1. Field of the Invention
The present invention relates generally to air conditioners, and particularly to a heat pump air conditioner improved in returning lubricant oil to a compressor at the time of starting a refrigeration cycle. The present invention is suitably applied to a heat pump air conditioner for an electric vehicle.
2. Related Art
Conventionally, a heat pump air conditioner for a vehicle has an outside heat exchanger disposed outside a passenger compartment of the vehicle, an inside heat exchanger disposed inside the passenger compartment, a compressor and a separator. The separator is disposed at a suction side of the compressor for separating refrigerant into gas refrigerant and liquid refrigerant and storing liquid refrigerant therein. In a heating mode, the air conditioner releases heat absorbed by the outside heat exchanger and heat corresponding to an amount of a compression work performed by the compressor into air by the inside heat exchanger, thereby heating the air.
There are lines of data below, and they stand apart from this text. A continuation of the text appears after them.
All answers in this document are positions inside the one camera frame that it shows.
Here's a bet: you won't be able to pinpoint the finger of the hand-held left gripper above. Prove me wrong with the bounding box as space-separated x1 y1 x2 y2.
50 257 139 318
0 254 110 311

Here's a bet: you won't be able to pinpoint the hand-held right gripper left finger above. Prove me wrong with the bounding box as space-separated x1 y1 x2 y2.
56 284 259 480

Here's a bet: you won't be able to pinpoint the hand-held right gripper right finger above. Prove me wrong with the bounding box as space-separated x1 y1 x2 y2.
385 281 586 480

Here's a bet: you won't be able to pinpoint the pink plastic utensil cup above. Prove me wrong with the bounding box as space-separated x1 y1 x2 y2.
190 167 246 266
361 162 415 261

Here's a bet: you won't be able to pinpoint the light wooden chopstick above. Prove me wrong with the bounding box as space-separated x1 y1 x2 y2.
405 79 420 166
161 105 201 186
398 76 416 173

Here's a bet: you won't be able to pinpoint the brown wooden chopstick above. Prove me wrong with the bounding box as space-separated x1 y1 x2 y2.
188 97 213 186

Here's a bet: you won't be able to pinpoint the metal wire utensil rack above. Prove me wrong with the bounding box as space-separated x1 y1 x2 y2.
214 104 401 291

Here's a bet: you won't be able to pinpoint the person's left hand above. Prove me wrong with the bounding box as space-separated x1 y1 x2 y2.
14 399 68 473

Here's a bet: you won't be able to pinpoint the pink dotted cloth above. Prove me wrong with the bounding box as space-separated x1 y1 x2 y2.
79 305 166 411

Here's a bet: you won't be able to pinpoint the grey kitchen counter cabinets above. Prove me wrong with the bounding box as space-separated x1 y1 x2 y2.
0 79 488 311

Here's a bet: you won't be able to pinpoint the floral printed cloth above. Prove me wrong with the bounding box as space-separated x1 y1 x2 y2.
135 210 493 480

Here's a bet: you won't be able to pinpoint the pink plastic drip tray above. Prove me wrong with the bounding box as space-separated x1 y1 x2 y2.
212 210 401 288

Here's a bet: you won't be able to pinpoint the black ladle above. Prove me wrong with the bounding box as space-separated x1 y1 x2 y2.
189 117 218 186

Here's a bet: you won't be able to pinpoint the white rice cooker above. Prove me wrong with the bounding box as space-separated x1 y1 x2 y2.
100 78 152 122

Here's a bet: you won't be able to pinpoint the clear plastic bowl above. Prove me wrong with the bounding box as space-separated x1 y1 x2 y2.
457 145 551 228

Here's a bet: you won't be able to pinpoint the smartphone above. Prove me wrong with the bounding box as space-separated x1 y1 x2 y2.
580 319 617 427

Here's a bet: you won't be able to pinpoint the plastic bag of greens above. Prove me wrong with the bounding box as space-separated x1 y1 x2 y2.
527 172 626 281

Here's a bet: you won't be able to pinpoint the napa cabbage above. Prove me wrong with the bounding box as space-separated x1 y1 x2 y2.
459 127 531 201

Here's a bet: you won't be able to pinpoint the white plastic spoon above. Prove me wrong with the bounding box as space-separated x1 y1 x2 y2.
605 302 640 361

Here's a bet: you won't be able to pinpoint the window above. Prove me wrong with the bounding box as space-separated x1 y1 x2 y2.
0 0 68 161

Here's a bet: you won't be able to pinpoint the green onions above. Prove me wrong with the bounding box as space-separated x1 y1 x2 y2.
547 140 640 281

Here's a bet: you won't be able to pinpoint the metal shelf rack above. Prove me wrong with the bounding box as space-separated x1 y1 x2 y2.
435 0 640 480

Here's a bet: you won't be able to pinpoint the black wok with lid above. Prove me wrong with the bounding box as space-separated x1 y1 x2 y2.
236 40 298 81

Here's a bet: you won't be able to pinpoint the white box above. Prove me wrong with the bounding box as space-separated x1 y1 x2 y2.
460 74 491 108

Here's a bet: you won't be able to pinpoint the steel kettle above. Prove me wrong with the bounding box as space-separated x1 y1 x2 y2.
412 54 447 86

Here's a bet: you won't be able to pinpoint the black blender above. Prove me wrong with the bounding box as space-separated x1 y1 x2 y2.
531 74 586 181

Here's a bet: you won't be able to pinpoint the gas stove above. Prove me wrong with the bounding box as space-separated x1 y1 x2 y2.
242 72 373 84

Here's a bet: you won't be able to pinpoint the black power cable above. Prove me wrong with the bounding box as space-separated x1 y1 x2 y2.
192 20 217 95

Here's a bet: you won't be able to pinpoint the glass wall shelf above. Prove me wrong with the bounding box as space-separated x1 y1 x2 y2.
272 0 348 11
Gas refrigerant in the separator is sucked into the compressor through a gas suction pipe. The gas suction pipe has an oil return hole proximate a bottom of the separator so that oil-dissolved liquid refrigerant is sucked through the oil return hole and introduced into the compressor. As a result, a mixture of gas refrigerant and oil-dissolved liquid refrigerant is introduced into the compressor, and a sufficient amount of oil returned to the compressor.
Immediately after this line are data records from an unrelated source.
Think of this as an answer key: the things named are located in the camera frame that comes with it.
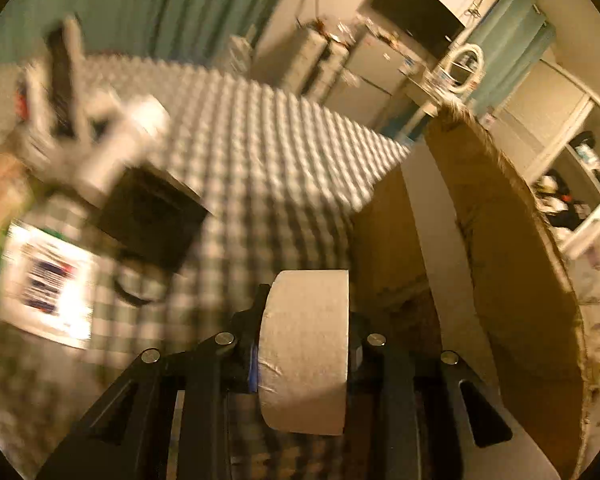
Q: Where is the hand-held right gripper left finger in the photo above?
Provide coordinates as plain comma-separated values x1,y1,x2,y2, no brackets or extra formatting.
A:
35,284,270,480

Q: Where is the grey small fridge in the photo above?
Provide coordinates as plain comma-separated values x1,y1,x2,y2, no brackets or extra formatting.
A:
325,35,425,127

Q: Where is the white suitcase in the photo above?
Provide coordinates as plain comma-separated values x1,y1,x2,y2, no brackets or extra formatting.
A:
281,25,354,104

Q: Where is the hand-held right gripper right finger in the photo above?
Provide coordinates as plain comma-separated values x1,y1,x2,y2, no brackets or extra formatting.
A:
349,310,514,480

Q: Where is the white printed plastic packet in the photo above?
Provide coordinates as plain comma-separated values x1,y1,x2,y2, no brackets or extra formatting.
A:
0,222,97,351

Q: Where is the checkered blanket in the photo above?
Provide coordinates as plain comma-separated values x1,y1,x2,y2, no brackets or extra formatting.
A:
0,52,416,480

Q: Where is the white wardrobe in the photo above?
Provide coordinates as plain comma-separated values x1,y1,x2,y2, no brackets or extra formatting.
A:
500,60,600,262

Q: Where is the white vanity table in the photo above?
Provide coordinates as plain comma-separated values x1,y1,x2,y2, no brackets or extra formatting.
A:
394,75,477,142

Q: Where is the narrow green curtain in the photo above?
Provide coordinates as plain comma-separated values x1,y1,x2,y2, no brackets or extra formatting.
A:
460,0,557,117

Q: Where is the white tape roll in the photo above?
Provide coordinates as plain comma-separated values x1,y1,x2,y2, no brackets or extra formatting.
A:
257,269,351,436

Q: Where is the wide green curtain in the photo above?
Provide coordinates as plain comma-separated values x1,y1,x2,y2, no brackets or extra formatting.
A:
0,0,306,68

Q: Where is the white plastic bottle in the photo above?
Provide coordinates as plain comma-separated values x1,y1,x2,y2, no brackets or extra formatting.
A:
77,97,172,207

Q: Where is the black box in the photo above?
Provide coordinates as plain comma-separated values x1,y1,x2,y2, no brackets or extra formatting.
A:
92,164,212,277

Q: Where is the black wall television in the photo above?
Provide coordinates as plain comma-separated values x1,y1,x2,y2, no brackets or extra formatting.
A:
370,0,467,59

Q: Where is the brown cardboard box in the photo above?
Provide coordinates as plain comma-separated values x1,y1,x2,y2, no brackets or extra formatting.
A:
352,105,598,480

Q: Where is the white oval vanity mirror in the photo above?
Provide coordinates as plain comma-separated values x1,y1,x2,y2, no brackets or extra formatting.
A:
442,42,484,97

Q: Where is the clear large water bottle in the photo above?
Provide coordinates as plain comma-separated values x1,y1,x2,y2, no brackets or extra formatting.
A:
227,35,254,79

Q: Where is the black strap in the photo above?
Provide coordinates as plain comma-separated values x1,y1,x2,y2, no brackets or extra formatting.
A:
112,260,169,307

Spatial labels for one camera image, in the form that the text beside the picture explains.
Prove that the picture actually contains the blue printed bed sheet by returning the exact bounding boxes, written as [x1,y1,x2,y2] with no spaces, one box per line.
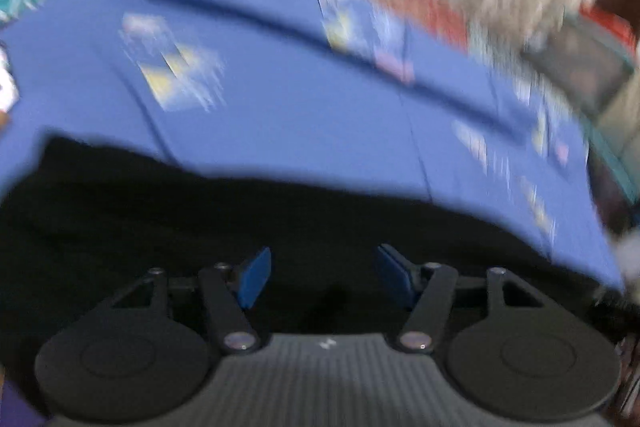
[0,0,626,293]

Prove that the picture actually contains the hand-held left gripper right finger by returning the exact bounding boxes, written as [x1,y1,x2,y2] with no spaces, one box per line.
[375,244,548,355]

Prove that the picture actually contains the dark grey rectangular object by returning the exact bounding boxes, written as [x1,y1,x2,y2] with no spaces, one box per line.
[520,14,638,118]

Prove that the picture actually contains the teal cloth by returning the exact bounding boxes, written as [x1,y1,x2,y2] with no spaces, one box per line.
[585,117,640,202]

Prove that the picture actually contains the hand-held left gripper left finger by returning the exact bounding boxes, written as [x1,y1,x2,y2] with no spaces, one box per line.
[107,247,273,355]

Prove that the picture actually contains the purple cloth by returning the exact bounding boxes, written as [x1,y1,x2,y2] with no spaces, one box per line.
[0,377,48,427]

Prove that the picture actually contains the black pants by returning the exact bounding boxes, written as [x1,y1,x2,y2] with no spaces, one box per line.
[0,134,626,408]

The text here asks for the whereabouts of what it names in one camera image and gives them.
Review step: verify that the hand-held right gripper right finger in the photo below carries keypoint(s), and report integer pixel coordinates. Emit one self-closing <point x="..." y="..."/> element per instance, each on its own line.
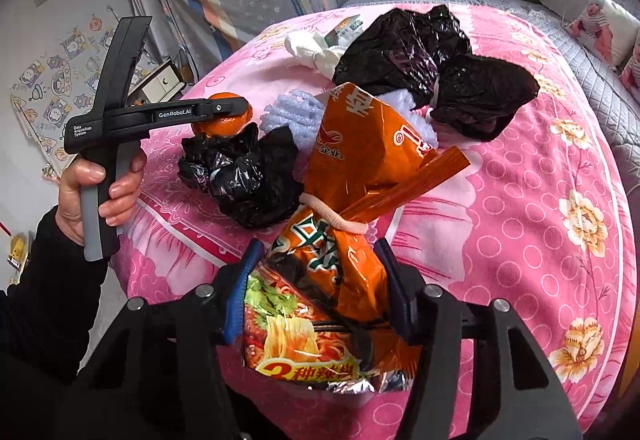
<point x="397" y="295"/>

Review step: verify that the person's left hand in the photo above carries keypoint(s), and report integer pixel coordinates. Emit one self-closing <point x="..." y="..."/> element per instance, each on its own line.
<point x="72" y="200"/>

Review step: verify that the pink elastic band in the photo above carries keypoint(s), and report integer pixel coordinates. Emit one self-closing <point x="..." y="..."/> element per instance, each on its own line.
<point x="330" y="215"/>

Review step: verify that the green snack packet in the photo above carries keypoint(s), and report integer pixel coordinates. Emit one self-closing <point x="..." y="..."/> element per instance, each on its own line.
<point x="345" y="27"/>

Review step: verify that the pink floral blanket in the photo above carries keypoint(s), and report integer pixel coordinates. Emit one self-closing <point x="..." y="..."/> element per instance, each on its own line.
<point x="525" y="245"/>

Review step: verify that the black plastic bag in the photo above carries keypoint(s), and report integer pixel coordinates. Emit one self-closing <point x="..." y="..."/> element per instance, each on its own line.
<point x="482" y="100"/>
<point x="250" y="180"/>
<point x="400" y="50"/>

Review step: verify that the pale lilac fluffy cloth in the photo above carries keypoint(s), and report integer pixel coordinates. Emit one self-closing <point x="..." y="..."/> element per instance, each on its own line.
<point x="292" y="112"/>

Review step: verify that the baby print pillow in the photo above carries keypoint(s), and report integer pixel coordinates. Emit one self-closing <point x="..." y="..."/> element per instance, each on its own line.
<point x="631" y="67"/>
<point x="600" y="27"/>

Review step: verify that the person's left forearm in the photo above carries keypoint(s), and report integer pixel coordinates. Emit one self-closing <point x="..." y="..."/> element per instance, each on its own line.
<point x="50" y="300"/>

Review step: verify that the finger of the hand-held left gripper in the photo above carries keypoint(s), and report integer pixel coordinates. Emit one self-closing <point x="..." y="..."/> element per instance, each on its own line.
<point x="220" y="109"/>

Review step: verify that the small white drawer cabinet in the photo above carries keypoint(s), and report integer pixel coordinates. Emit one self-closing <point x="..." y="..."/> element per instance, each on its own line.
<point x="162" y="80"/>

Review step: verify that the cartoon print cloth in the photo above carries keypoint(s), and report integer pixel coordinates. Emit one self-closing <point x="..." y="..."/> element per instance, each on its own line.
<point x="50" y="85"/>

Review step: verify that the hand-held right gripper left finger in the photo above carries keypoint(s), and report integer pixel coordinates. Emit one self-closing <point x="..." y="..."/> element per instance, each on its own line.
<point x="244" y="292"/>

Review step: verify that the yellow object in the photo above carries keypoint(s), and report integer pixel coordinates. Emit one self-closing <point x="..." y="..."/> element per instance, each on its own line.
<point x="19" y="250"/>

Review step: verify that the orange tangerine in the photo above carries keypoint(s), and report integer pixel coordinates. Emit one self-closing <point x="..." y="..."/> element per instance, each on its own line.
<point x="225" y="126"/>

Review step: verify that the orange instant noodle packet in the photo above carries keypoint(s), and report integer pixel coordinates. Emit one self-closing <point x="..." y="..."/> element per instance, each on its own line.
<point x="350" y="155"/>
However, when the vehicle having the heat pump air conditioner has been left at a low temperature such as -10.degree. C. or lower after the air conditioner was stopped, it takes long time for a temperature of the inside heat exchanger to decrease to the same level as a temperature of air outside the passenger compartment (hereinafter referred to as outside air temperature). On the other hand, a temperature of the outside heat exchanger decreases to the same level as the outside air temperature in a short time. Therefore, a saturation pressure of refrigerant flowing through the inside heat exchanger becomes higher than that of refrigerant flowing through the outside heat exchanger.
As a result, while the air conditioner is stopped, refrigerant in the inside heat exchanger flows into the outside heat exchanger through a decompression device such as a capillary tube and stay therein. Therefore, since only little liquid refrigerant and a small amount of gas refrigerant exists on an upstream refrigerant side of the capillary tube, gas refrigerant passes through the capillary tube when the air conditioner is restarted.
However, since a diameter of the capillary tube is set relatively small for a steady-state operation of a refrigerant cycle of the air conditioner, the diameter may become too small for rapidly increasing a flow rate of refrigerant in the refrigeration cycle when starting the air conditioner with the outside air temperature being low. Further, since gas refrigerant passes through the capillary tube less easily than liquid refrigerant, a flow rate of refrigerant in the refrigeration cycle may become too small for an amount of refrigerant discharged from the compressor.
As a result, a suction pressure of the compressor is rapidly decreased as a rotational speed of the compressor is increased at the time of restarting the air conditioner. This causes rapid vaporization or foaming of liquid refrigerant in the separator, and liquid refrigerant in the separator is instantaneously discharged to the suction side of the compressor. Therefore, a surface of liquid refrigerant in the separator may rapidly lowered to become below the oil return hole temporarily, causing that no oil returns from the separator to the compressor temporarily. As a result, the compressor may suffer from oil shortage to have poor lubrication, thereby adversely affecting a durability of the compressor.
The above-described decrease in an amount of oil returning to the compressor occurs even when a sealed amount of the refrigerant in the refrigeration cycle is sufficient in a steady state. Further, when the outside air temperature is lower, or the sealed amount of refrigerant in the cycle is smaller, or the air conditioner is left for a longer time, the amount of oil returning to the compressor is lesser and the oil shortage of the compressor lasts longer.
The amount of oil returning to the compressor may also be decreased in a cooling mode. When the heat pump air conditioner is operated in the cooling mode and is stopped to be left while the outside air temperature is relatively high in summer, the outside heat exchanger is maintained at a high temperature due to the high outside air temperature. On the other hand, the inside heat exchanger is maintained at a relatively low temperature.
As a result, while the air conditioner is stopped, a saturation pressure of refrigerant in the outside heat exchanger becomes higher than that of refrigerant in the inside heat exchanger. Therefore, refrigerant in the outside heat exchanger flows into the inside heat exchanger through a decompression device such as a capillary tube and stay therein. As a result, only little liquid refrigerant and a small amount of gas refrigerant exists on an upstream refrigerant side of the capillary tube. Therefore, when the cooling mode is restarted, a suction pressure of the compressor is rapidly decreased as a rotational speed of the compressor is increased at the time of restarting the compressor similarly to the heating mode. This causes a rapid vaporization or foaming of liquid refrigerant in the separator, and no oil returns from the separator to the compressor temporarily.
Especially, when a deviation rate of a rotational speed of the compressor is increased at the time of starting the cooling mode to improve cooling performance of the air conditioner, the amount of oil returning to the compressor is further decreased.